RECORDS -
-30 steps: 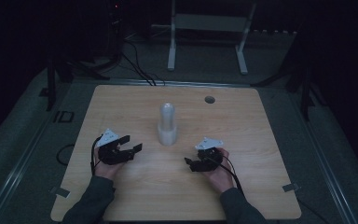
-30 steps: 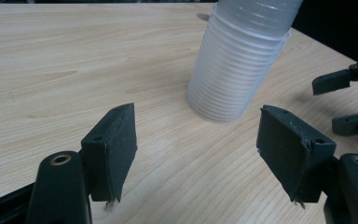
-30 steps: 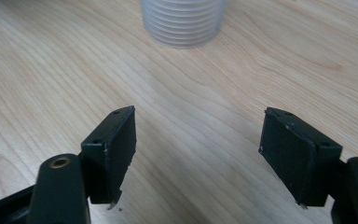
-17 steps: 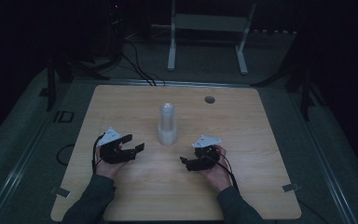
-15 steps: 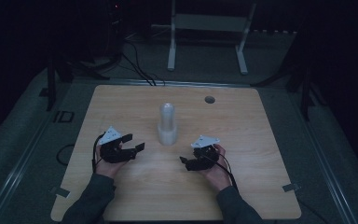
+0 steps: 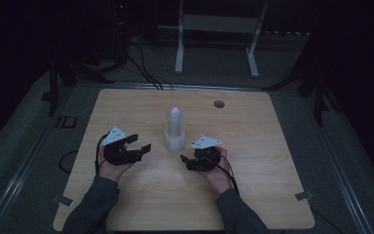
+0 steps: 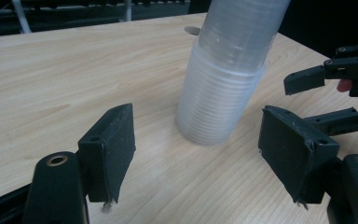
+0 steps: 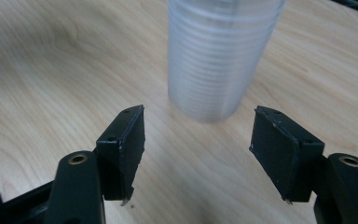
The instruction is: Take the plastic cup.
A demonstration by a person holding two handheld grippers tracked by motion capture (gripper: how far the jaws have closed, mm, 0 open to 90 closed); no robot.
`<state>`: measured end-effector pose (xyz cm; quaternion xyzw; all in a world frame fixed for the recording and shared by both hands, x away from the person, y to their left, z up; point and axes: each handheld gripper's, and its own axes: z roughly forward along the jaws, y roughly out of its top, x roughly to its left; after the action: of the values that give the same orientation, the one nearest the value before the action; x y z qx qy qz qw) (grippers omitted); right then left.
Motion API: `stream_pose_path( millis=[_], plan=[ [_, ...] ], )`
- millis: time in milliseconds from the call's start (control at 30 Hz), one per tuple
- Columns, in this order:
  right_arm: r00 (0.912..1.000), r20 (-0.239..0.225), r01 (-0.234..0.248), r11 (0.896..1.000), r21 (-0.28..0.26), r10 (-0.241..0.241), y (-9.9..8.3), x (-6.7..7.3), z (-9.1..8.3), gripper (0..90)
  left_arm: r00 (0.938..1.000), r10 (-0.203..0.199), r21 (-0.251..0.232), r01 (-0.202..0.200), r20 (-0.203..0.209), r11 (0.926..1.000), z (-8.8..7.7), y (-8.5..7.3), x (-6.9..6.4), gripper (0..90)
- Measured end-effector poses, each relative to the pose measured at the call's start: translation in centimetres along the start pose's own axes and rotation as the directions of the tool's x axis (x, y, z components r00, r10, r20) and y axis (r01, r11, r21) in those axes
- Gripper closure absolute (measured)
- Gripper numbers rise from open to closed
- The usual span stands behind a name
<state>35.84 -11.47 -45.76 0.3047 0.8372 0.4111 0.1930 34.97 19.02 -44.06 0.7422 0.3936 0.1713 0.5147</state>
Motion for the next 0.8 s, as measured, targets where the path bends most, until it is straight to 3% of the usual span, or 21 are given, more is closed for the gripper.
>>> stream_pose_path(
  millis=[533,800],
  plan=[
    [0.9999,-0.006,-0.015,0.999,-0.043,0.015,1.5,-1.3,0.8,29.9,0.9981,0.060,0.027,-0.060,0.017,0.9978,1.3,2.8,-0.7,28.7],
    [0.9997,-0.014,-0.019,0.998,-0.060,0.018,2.2,-1.2,1.5,27.1,0.9964,0.081,0.030,-0.082,0.024,0.9962,2.0,3.9,-1.2,27.8]
  ],
)
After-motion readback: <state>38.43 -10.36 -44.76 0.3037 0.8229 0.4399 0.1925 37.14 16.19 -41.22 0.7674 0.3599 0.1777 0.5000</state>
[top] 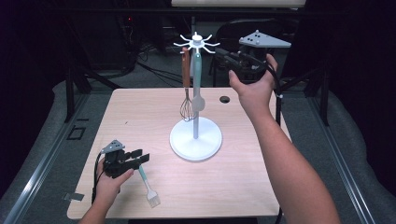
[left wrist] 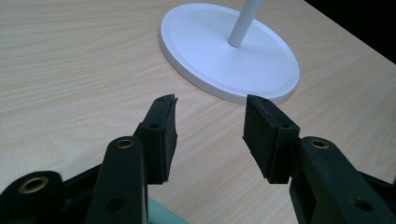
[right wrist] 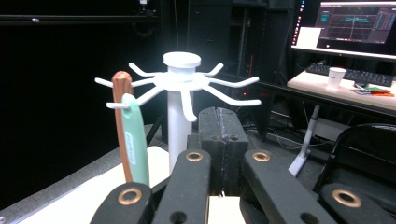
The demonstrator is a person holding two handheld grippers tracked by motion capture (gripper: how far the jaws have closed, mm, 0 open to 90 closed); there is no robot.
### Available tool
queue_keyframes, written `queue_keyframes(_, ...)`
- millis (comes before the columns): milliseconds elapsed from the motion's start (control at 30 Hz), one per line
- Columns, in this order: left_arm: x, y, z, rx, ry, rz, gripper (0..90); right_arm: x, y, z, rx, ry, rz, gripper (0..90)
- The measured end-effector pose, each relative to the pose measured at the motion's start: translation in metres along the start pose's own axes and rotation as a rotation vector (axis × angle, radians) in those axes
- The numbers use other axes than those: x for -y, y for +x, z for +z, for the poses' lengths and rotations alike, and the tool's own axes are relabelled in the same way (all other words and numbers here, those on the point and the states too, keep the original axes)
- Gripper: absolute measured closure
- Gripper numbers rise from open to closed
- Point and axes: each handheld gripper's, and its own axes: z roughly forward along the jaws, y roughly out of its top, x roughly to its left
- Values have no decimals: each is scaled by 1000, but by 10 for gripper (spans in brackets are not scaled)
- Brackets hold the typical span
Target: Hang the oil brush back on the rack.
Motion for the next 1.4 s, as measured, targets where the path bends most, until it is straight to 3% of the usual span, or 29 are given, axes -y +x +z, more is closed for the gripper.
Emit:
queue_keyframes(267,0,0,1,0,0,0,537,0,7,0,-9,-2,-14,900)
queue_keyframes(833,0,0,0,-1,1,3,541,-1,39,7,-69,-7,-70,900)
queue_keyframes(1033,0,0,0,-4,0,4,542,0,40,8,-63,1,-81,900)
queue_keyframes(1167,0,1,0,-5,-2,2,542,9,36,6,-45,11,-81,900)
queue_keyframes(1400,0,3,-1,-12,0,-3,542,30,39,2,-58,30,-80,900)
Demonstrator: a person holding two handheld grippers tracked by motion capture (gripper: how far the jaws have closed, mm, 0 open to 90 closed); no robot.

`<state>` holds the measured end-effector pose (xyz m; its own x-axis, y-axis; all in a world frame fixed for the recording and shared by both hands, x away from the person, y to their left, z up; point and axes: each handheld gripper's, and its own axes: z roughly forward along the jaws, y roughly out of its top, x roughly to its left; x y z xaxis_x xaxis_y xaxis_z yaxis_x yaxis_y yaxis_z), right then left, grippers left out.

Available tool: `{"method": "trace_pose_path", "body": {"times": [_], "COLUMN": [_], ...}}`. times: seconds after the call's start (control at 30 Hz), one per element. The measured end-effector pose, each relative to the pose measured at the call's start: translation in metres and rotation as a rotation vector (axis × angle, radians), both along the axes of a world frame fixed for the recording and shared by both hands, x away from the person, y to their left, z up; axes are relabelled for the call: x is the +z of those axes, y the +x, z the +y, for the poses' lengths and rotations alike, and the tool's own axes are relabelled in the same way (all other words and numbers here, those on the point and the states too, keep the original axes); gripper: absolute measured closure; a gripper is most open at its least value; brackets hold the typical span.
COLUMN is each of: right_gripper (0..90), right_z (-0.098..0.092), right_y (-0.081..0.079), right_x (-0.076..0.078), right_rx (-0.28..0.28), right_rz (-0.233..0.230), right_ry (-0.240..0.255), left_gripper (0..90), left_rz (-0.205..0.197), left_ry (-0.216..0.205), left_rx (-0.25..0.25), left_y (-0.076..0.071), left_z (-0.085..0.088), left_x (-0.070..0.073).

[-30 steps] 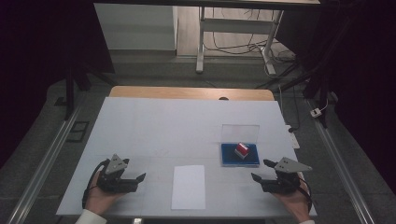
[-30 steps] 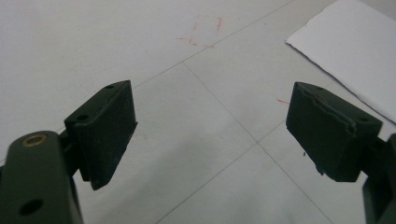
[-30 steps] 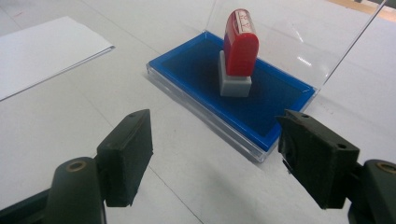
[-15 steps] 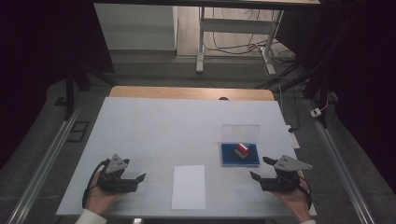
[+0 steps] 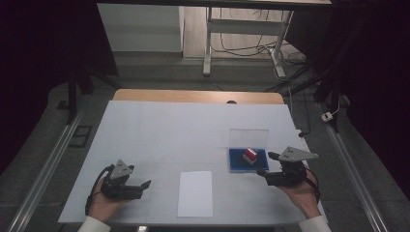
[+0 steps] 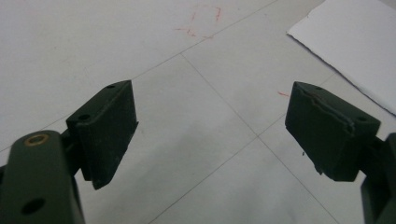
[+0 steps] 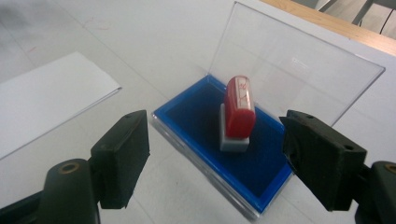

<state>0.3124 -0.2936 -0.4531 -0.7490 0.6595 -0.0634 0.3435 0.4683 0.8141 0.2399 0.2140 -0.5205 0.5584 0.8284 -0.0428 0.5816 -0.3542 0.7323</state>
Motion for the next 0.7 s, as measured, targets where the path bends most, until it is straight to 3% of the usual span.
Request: {"method": "trace_pose_path", "body": {"times": [0.3,0.7], "right_gripper": [25.1,28.9], "right_z": [0.009,0.021], "right_y": [0.015,0.039], "right_x": [0.011,0.009], "right_rx": [-0.024,-0.037], "right_rz": [0.035,0.088], "right_ry": [-0.006,-0.054], "left_gripper": [16.7,16.8], "left_rz": [0.003,0.007], "left_ry": [0.009,0.014], "left_rx": [-0.01,-0.012], "left_y": [0.0,0.001], "left_z": [-0.002,-0.003], "left_x": [-0.001,-0.002]}}
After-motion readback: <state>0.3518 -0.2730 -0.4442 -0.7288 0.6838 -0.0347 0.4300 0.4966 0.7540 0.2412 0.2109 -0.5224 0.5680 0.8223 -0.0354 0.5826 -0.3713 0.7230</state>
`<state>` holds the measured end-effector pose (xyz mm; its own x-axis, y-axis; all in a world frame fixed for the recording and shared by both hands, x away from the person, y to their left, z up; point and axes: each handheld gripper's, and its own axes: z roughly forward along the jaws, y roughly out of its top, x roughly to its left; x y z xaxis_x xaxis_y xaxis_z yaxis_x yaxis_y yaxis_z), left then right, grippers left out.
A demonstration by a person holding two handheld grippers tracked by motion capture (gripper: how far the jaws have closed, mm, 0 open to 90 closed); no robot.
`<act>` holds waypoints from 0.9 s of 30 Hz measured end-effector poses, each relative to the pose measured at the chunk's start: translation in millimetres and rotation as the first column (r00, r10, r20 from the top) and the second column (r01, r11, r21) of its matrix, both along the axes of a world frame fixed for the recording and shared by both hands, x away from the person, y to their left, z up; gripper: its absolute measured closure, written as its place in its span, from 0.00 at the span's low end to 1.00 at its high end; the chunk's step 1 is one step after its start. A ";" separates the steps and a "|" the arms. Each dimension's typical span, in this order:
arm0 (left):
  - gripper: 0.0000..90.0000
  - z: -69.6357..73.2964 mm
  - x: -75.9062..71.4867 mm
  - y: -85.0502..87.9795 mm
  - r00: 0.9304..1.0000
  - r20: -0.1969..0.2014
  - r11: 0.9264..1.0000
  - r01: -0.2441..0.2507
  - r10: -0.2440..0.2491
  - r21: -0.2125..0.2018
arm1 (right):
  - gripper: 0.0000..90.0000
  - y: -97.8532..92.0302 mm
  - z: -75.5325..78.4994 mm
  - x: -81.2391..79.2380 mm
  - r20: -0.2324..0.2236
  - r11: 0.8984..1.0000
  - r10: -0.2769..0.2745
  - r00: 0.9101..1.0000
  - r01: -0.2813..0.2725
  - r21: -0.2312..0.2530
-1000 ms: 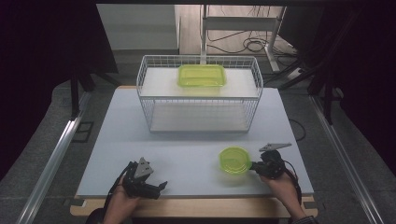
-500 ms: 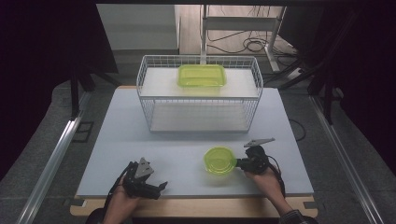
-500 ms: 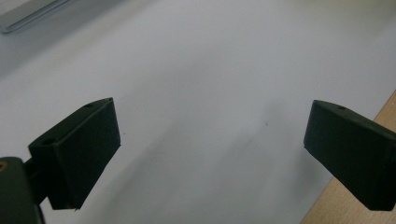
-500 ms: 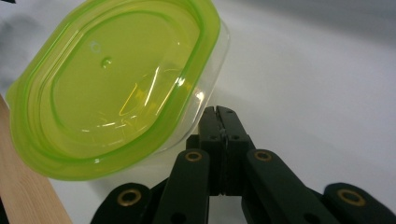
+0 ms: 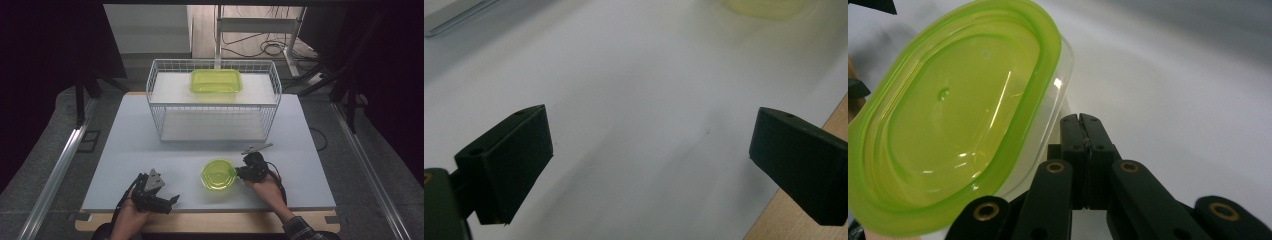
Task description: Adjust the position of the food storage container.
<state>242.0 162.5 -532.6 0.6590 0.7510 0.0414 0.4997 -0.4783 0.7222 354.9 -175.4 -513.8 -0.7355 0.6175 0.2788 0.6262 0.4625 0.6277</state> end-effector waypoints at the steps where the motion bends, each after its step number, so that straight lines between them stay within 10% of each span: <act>1: 0.04 0.0 0.0 0.0 1.000 0.000 1.000 0.000 0.000 0.000 | 0.99 3.2 -0.3 0.7 -0.001 1.000 0.005 1.000 -0.005 0.000; 17: 0.04 0.4 -0.5 -0.7 1.000 0.001 1.000 0.003 -0.003 0.008 | 0.98 3.4 8.0 4.5 0.080 1.000 0.000 0.997 0.001 -0.014; 27: 0.05 4.5 -2.5 0.2 1.000 -0.011 1.000 -0.014 0.014 -0.013 | 0.85 -19.7 25.6 -12.6 0.209 0.998 -0.020 0.978 0.031 -0.051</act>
<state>239.5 162.6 -528.1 0.6490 0.7604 0.0240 0.5142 -0.4616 0.7228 342.3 -195.2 -488.2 -0.7577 0.6469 0.0865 0.4961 0.4849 0.7202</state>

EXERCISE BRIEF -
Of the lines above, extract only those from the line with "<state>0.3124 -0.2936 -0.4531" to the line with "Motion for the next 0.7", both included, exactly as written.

WRITTEN ANSWER -
<state>0.3124 -0.2936 -0.4531 -0.7490 0.6595 -0.0634 0.3435 0.4683 0.8141 0.2399 0.2140 -0.5205 0.5584 0.8284 -0.0428 0.5816 -0.3542 0.7323</state>
Motion for the next 0.7 s, as measured, targets where the path bends most, until it is straight to 3% of the usual span.

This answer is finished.